This week in Thirtyish: Kate Carraway offers advice on how to kill your inner Morrissey and not hate it when your friends become successful.
Most of the time, I feel okay about my life. Lately, though, I’ve been experiencing fits of jealous rage because the people around me seem to have a lot of professional success and don’t work nearly as hard as I do. I feel like a grade-A jerk—these are supposed to be my friends!—but I can’t let it go. How do I get over it?—Regina
The worst part—of the many and exclusively bad parts—of close-up jealousy is how it prevents you from doing your friend-job. Consider what standup comic Marc Maron said on his WTF podcast about his friend Louis C.K., who was that week’s guest. “I love you, but sometimes my resentment gets in the way,” he told C.K. “I do a joke now—I say, ‘I don’t know when my friend’s success is going to seem like anything but an attack on me.’” There’s a lot of similarly quippy shit to say about other people’s accomplishments, but you already know that it’s about you, not them.
Gabrielle Bernstein is the author of Spirit Junkie: A Radical Road to Self-Love and Miracles, which I obviously bought, and is, according to the New York Times, a “new role model.” “People compare and judge all day long; it’s what we’re taught to believe,” she says. “But jealousy and comparison are two of the biggest things we could do to block ourselves from our authentic truth and power.” (Oh yeah: Bernstein is totally myth-y and magic-y.)
Bernstein says to “call yourself out” on your jealousy, which should begin with the assumptions you’ve made. In its immaturity, your ego is suggesting that what you think is true—your friends don’t work hard like you work hard—actually is. Yet you can’t know what kind of purpose, hours, and strategy they’re putting in, so either get some scoop about their work life or else let it go. And instead of searching for some comforting symmetry, reassess how you feel about your own work. “So many of us are unwilling to brag about our successes,” Bernstein says.

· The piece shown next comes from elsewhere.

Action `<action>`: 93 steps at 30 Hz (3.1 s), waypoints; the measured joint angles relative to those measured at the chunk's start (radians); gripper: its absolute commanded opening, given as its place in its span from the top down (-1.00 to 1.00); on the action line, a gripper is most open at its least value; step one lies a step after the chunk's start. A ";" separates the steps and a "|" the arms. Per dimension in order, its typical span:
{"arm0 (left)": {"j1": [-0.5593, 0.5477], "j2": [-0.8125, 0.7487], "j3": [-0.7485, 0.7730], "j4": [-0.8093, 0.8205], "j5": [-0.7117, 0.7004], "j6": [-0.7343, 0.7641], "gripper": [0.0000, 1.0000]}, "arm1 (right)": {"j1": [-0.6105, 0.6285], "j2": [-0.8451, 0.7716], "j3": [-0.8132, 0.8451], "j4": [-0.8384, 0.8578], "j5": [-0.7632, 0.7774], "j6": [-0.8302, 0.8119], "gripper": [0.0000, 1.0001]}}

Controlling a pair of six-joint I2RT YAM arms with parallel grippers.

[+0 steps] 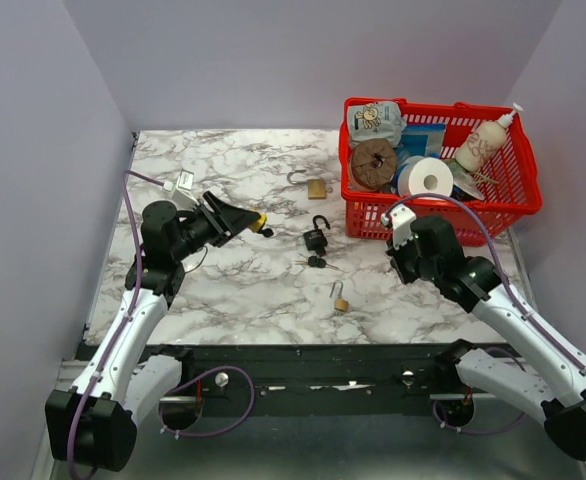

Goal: Lock with the key
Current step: Place the key at the center of the board, then adjust the lock.

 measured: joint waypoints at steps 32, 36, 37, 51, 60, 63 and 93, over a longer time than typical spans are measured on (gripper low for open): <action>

Understand that being jealous only puts you further away from what you want by diverting energy from your own stuff towards someone else’s. It also confuses what the problem is; as Bernstein says, “What we generally want is not for them not to have it, but to feel that we are worthy of it, too.”
Bernstein says being jealous is being in “your fear-based mind, but you can take yourself out of it by being of service to someone else.” During that WTF episode, Louis C.K. said to Maron, “What’s really happening is you’re letting me down as a friend by being jealous. So think about the other person…. I could have used a friend.”
I love my girlfriend, but she is always yelling at me for looking at other women. Now I feel like any glance could be misinterpreted. This seems unfair.—Jake
Just looking is unavoidable, human, and fine. When a compelling vision moves in our peripheral, we look at it. It’s not necessarily bad: It depends on a subtle matrix of hows and whens. But looking in such a way that anyone else could notice it—your girl-object or your girlfriend—is too much, and that’s when looking becomes leering, and leering is gross.
Men will posit that obvious looking is a compliment, but men don’t have a sense of what being looked at—consumed, actually—feels like for women, whose Ts or As just happen to sexually animate a dude. Too often, it’s perceived as a double standard (my ex: “I’d love it if chicks stared at me!”), when what’s really going on here is an enduring, boring, and sometimes terrifying power differential between men and women.
Globe and Mail columnist Ian Brown recently wrote about looking at women (because, you know, spring!) and included the line, “She turned right, and she was gone. We owed each other nothing.” Except you do owe something to someone who is sized up every single day—and that is however much respect it takes to play it cool.